In order to face this situation, the Government and the Bank of England took actions which
attempted to encourage rationalisation (change the organization of a business according to
scientific principles of management in order to increase efficiency). However, many
company owners were reluctant to incur the costs of such changes.

“Rationalisation” was also problematic as a concept because it could be understood in


many different ways to people:

a) Re-organisation of companies (divisionalization, diversification, firm's size...)


b) Introduction of new machinery
c) Development and launch of new products
d) Closure of less efficient factories

2.2.2.2. Recruiting managers

During the war, there was still that pre-1914 reliance on “in-house” training of supervisors
and white-collar workers. Only the largest companies needed managerial structures and
few needed complex and developed organisations. British companies had a history of
training managers in technical colleges and universities, but it was limited to some of them.
They were taught about law, accountancy, book-keeping, marketing and work place
organisation among others.

2.2.2.3. Wartime economic policy

By 1941 the demands of the war and the development of inflationary pressure ensured the
consideration of a new economic policy. This new policy was inspired by J.M. Keynes and it
was outlined by his How to Pay for the War. Keynes used his macroeconomic framework to
inform about an economic policy that was based in an efficient use of resources.

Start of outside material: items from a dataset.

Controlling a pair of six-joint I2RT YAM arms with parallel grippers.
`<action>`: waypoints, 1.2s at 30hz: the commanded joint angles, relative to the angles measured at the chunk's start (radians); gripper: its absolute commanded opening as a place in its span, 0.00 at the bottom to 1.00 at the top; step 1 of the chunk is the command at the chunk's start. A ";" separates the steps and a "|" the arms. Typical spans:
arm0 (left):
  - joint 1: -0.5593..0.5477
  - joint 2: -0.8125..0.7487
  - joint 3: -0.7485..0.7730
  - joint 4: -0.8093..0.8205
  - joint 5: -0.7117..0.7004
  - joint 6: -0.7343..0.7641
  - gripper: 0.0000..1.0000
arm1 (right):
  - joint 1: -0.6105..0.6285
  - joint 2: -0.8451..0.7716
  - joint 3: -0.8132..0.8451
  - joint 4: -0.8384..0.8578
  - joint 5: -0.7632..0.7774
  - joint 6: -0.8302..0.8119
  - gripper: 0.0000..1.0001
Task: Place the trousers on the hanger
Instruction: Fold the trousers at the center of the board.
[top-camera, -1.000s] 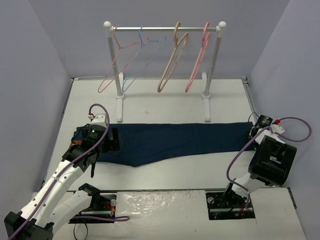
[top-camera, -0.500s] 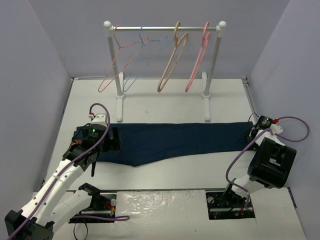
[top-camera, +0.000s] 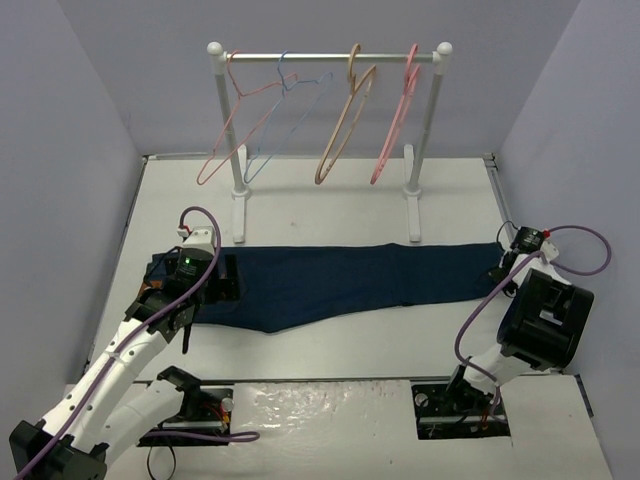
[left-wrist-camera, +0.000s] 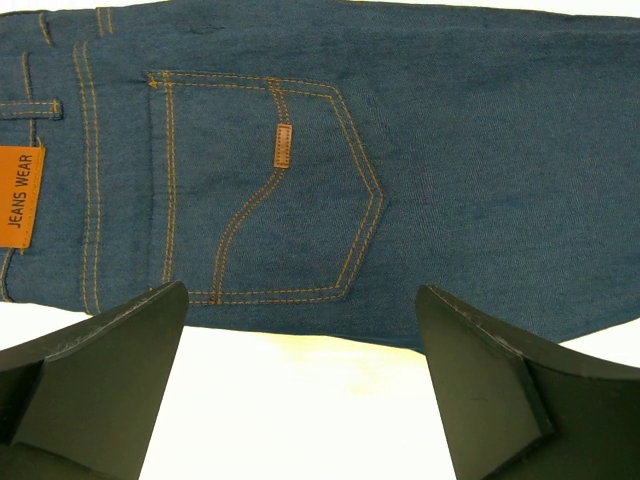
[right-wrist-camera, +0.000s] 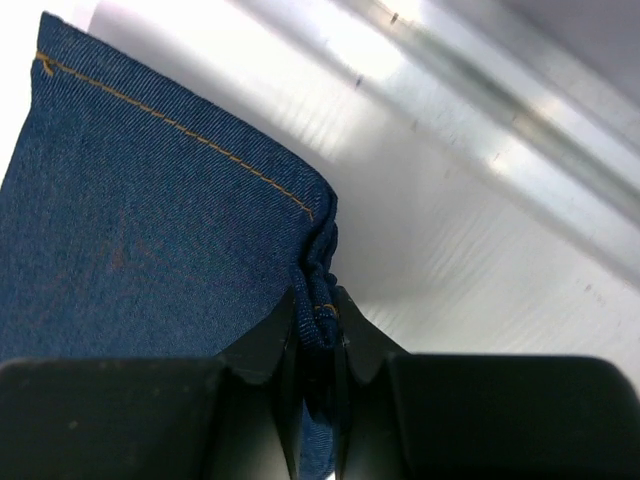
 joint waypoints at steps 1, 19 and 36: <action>-0.002 -0.007 0.024 0.044 -0.015 0.010 0.97 | 0.051 -0.153 0.054 -0.165 -0.067 -0.008 0.00; -0.005 -0.031 0.021 0.027 -0.009 0.000 0.97 | 0.039 -0.271 0.805 -0.264 -0.091 -0.144 0.00; -0.005 -0.037 0.018 0.050 0.029 -0.001 0.97 | 0.482 -0.380 0.564 -0.241 -0.225 -0.207 0.00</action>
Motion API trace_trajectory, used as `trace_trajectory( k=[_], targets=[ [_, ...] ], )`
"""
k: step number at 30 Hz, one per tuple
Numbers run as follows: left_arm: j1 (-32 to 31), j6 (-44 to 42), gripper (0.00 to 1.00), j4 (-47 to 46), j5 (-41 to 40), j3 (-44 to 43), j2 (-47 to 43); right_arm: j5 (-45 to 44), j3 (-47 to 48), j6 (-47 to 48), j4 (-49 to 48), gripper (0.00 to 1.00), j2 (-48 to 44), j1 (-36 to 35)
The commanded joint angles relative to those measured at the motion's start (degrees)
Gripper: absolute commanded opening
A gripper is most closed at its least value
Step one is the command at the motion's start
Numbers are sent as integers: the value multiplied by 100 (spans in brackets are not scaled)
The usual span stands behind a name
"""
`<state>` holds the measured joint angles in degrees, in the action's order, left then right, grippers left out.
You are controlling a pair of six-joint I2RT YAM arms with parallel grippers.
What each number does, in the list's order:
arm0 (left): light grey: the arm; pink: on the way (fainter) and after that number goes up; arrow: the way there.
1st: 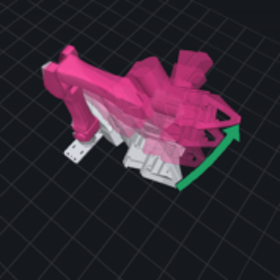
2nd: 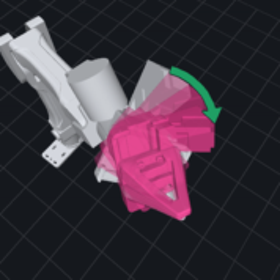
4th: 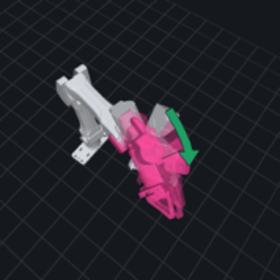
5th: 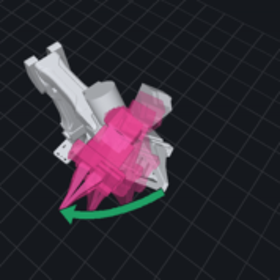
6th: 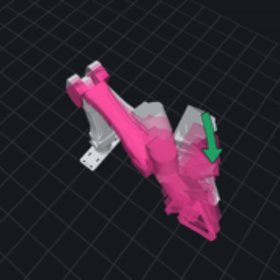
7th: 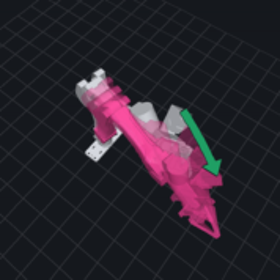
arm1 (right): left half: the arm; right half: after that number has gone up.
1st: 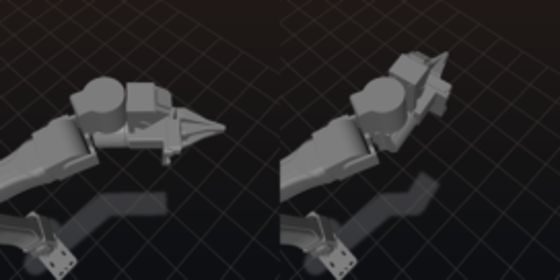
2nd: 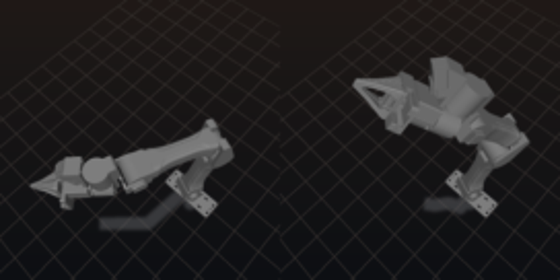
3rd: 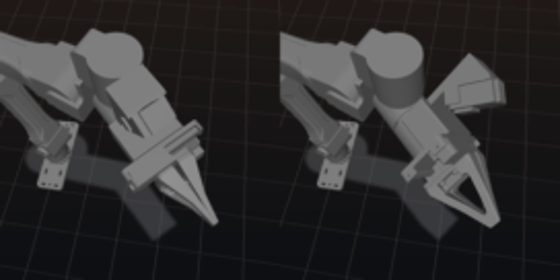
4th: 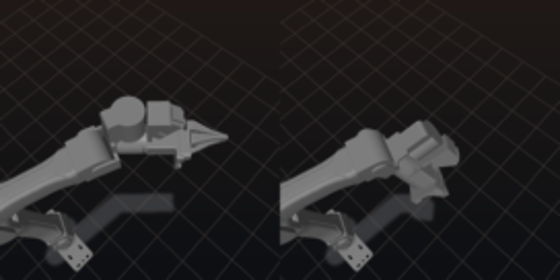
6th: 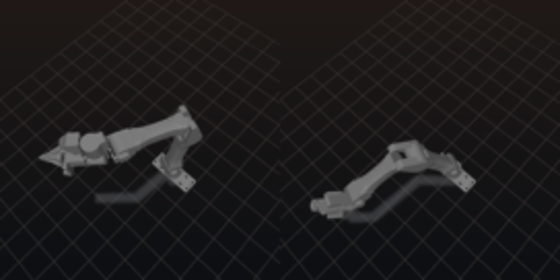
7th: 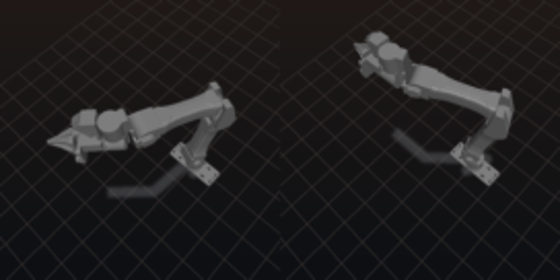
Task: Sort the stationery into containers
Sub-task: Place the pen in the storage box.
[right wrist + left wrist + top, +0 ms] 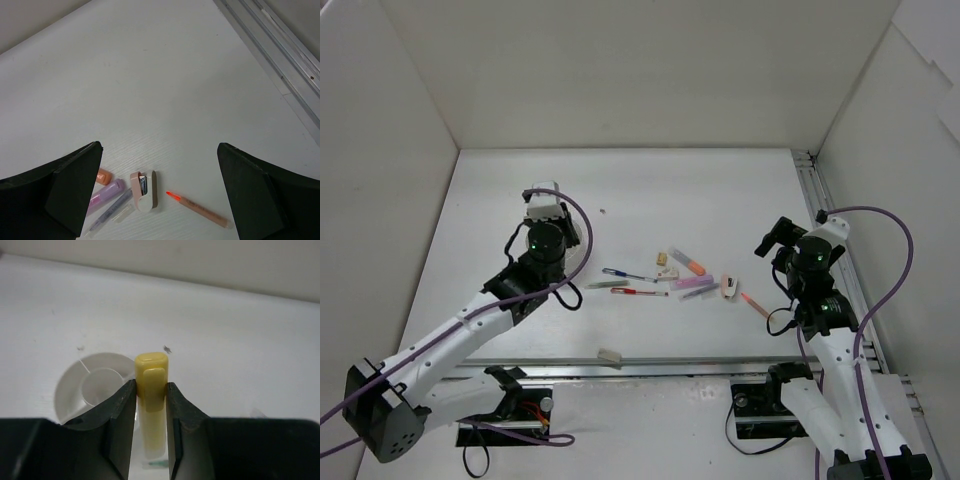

In 1939 the British economy still had lots of doubts. Companies responded in different
ways to technological and structural changes. Unemployment was still high, although they
were generating job positions. Moreover, inflation destroyed profits.

What proposed Keynes to do with the problem of inflation? He explains how the country
could plan spending and taxation in order to remove, or at least reduce, inflation. Even if
Keynes was really aware of inflation, some people criticized him of being an inflationist.

3. SUMMARY AND CONCLUSION

War contributed to economic recovery in all the major economies. The state played an
increased crucial role for stabilizing economy and protect society. Moreover, the share of
national expenditure taken by the state in each country expanded.

In the UK and the USA a state-directed private sector delivered the resources required to
win the war. In the end, the enormous productive capacity of the US economy ensured that
the Allies would defeat the Axis powers.